Rayfran das Neves Sales, the confessed gunman, is under house arrest after serving less than nine years of a 27-year sentence. Amair Feijoli, who was convicted of acting as an intermediary between the men, is serving an 18-year sentence. Another suspect remains at large.

Stang, who was born in Dayton, Ohio, spent more than 30 years in Brazil working to preserve the Amazon rainforest and promote the rights of workers.

When she was shot six times at close range in February 2005, the incident brought worldwide attention to violent clashes in the remote region of Brazil, where illegal deforestation, slave-like working conditions and conflicts resolved by pistoleiros, or hired gunmen, persist.

In parts of the Amazon jungle, where agriculture can be extremely profitable, there are plots of land so vast and so far removed from urban settlements that powerful ranchers can run them like personal fiefdoms, enforcing their own justice with relative impunity under a system that has changed little since colonial times.

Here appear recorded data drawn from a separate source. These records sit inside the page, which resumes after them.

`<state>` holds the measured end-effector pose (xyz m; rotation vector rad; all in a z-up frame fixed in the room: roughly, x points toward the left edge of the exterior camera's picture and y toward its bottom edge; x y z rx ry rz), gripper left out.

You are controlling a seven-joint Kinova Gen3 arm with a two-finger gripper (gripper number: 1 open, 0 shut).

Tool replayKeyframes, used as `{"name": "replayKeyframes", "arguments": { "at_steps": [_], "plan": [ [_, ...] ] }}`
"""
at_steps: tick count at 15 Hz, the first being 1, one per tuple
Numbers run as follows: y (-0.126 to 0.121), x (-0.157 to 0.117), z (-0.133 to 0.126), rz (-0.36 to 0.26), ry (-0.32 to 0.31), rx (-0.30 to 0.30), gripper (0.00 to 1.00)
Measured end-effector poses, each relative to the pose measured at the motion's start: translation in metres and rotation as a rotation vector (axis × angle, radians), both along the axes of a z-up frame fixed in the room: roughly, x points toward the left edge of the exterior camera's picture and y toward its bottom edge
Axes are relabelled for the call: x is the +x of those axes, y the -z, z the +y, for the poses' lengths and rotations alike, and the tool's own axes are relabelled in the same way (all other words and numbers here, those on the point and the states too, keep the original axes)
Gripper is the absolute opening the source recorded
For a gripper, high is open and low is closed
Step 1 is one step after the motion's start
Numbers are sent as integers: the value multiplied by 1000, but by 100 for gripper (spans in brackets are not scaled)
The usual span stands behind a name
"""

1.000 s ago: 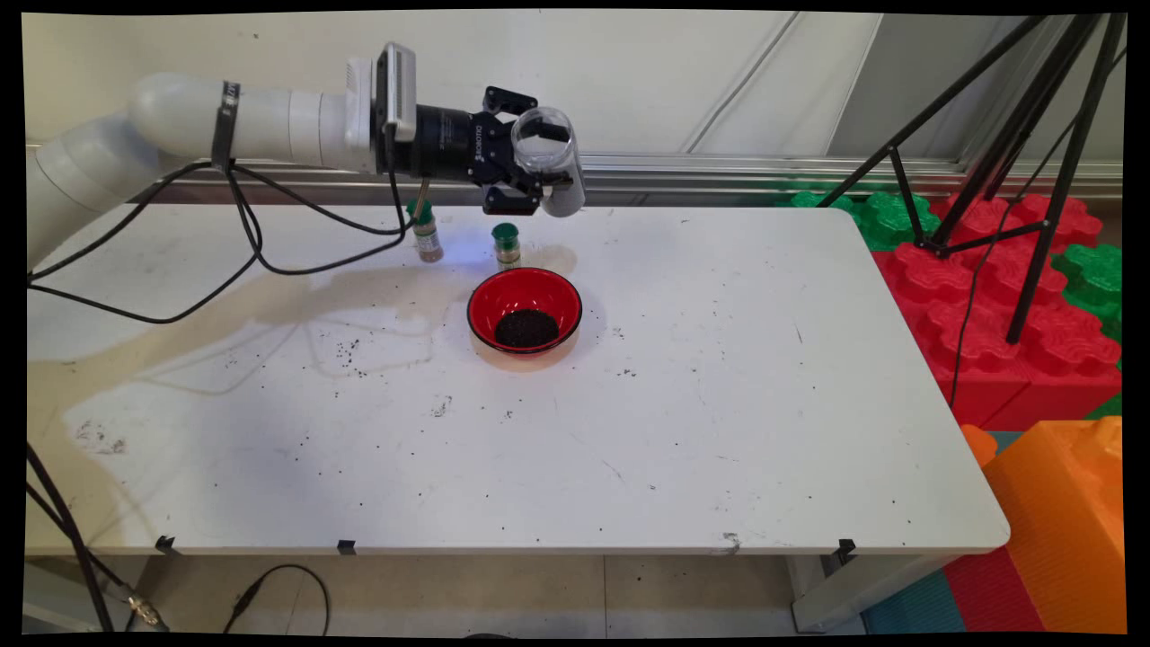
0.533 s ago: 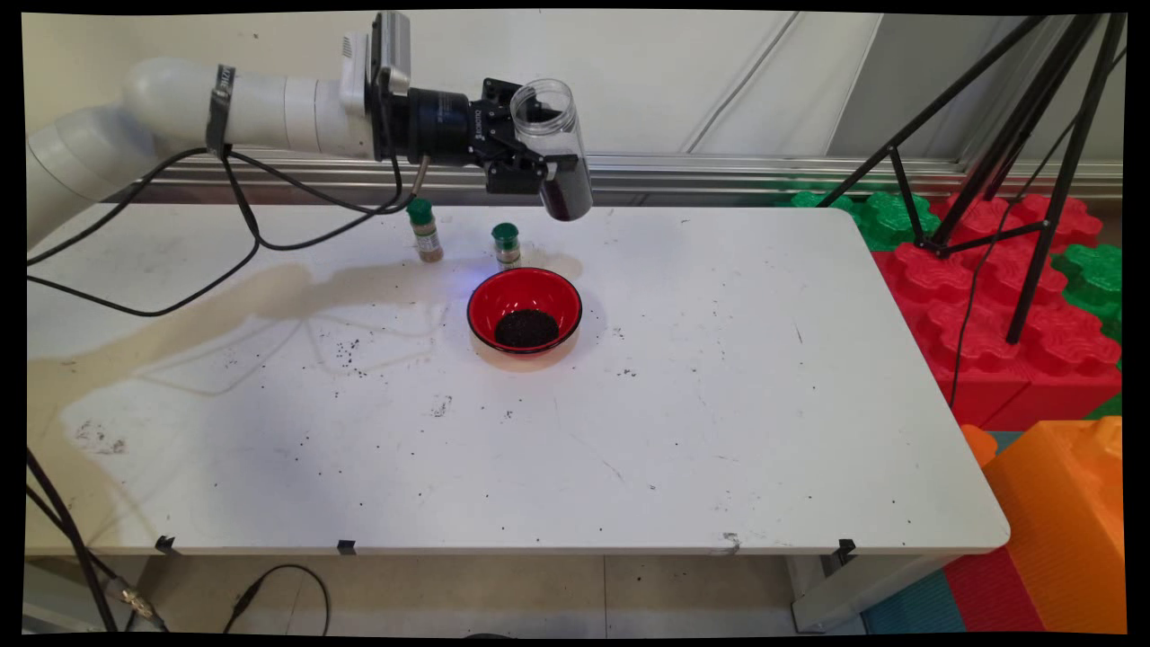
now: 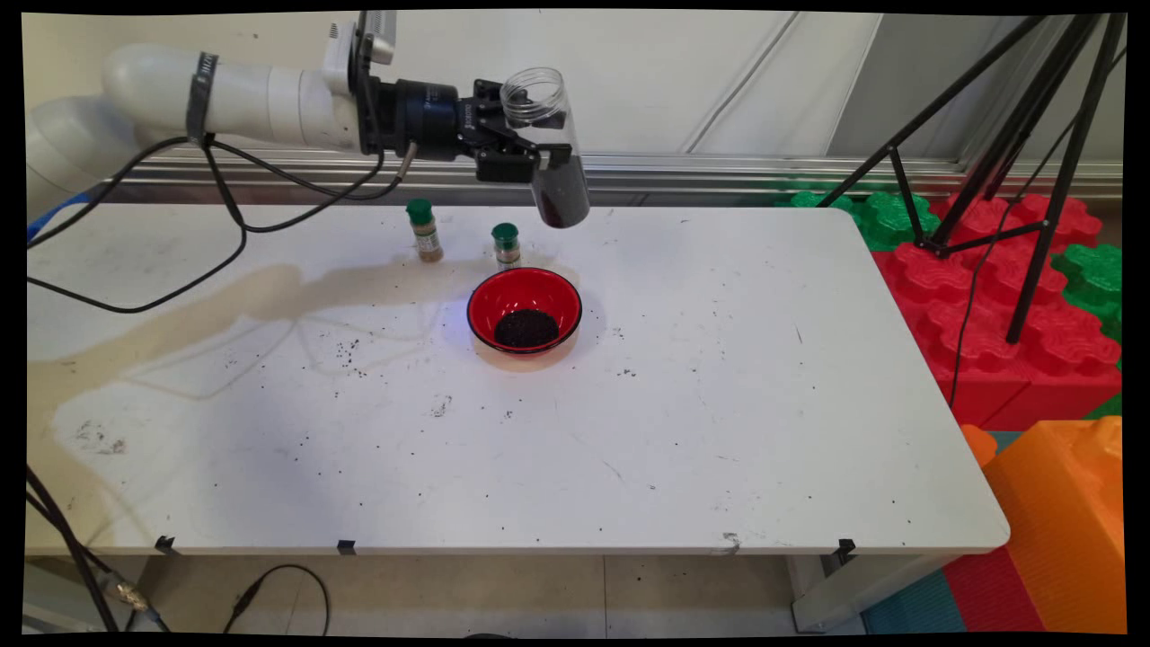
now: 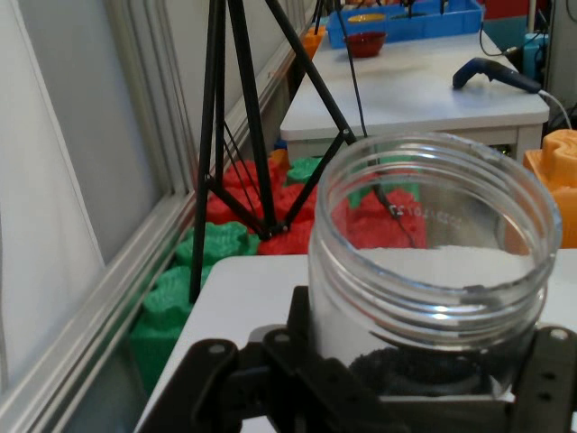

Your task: Pour the black seasoning powder in the red bowl, then place the picked object on the table

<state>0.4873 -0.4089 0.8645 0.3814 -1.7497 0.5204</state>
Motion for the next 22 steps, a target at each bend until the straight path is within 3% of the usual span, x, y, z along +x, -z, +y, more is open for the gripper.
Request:
{"name": "replayKeyframes", "arguments": {
  "at_steps": [12, 22],
  "plan": [
    [-3, 32, 32, 17, -52, 143, 0],
    [10, 65, 65, -26, -76, 197, 0]
  ]
}}
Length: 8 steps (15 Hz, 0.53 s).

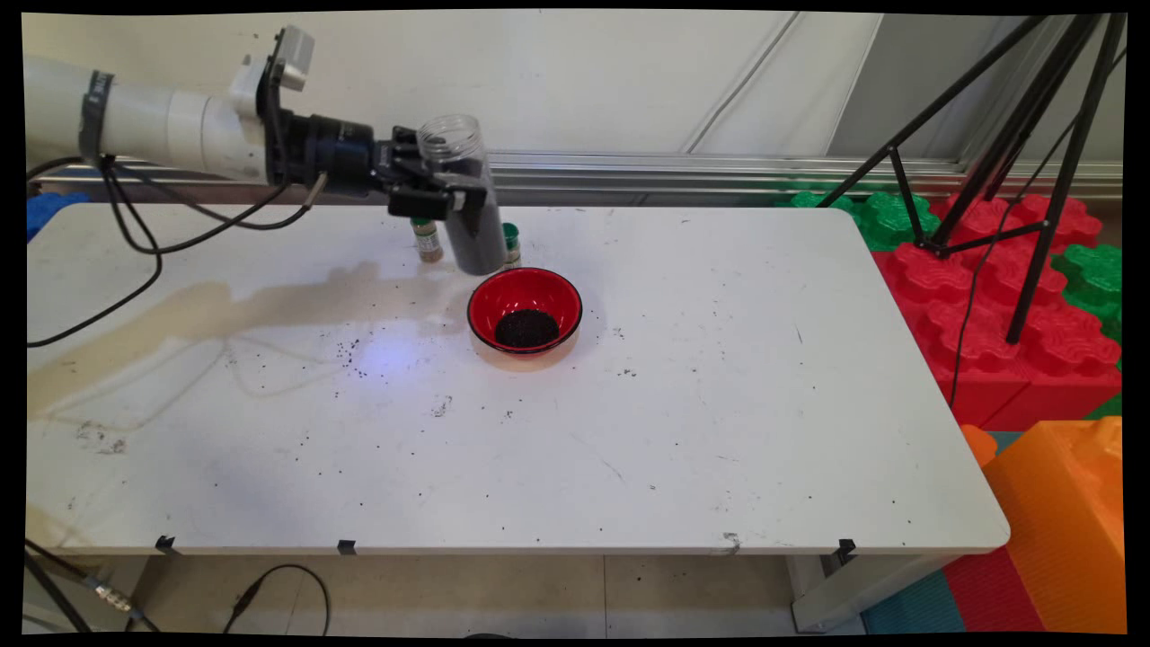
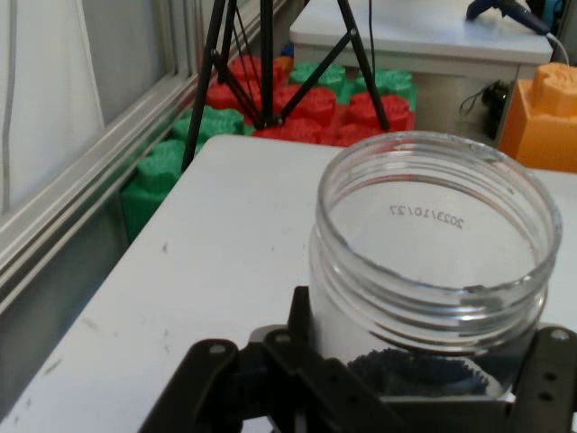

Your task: Place the picked object on the table

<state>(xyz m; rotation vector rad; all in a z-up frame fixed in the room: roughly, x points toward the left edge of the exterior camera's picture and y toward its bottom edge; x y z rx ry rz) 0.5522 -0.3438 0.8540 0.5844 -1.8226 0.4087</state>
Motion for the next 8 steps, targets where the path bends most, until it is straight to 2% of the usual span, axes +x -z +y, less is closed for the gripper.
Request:
{"name": "replayKeyframes", "arguments": {
  "at_steps": [8],
  "plan": [
    [31, 28, 19, -55, -31, 26, 0]
  ]
}}
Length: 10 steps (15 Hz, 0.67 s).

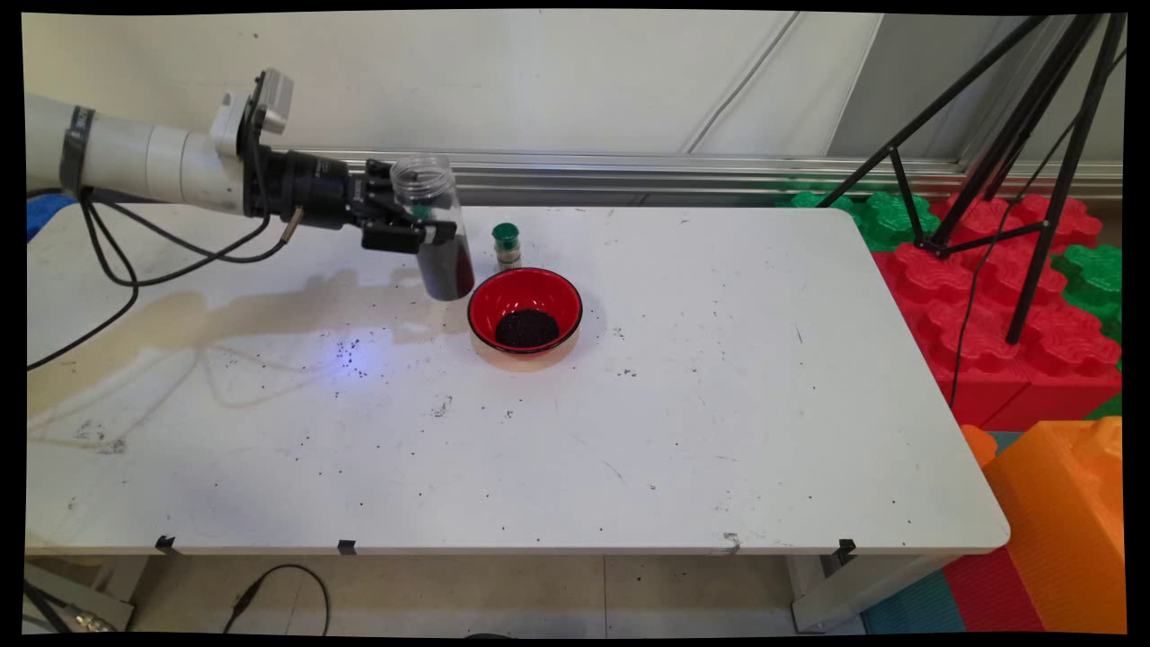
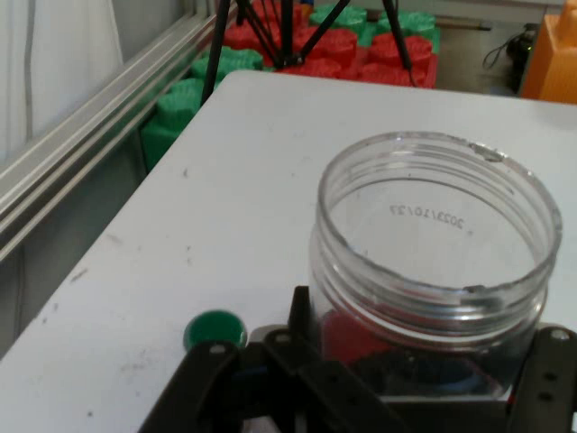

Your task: Place the picked object on the table

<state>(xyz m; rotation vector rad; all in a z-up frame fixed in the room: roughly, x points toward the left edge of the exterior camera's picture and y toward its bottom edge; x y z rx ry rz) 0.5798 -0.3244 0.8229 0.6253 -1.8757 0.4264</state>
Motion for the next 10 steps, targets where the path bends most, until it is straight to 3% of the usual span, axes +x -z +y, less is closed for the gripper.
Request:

According to figures supplied Friday by the Pastoral Land Commission, the Roman Catholic Church organization with which Stang worked, more than 1,645 people have been killed since 1985 in conflicts related to land and workers rights in the Amazon. In the vast majority of cases, there have been no convictions.

Just 22 people have been sentenced for ordering such killings, and none are currently in prison, the group said.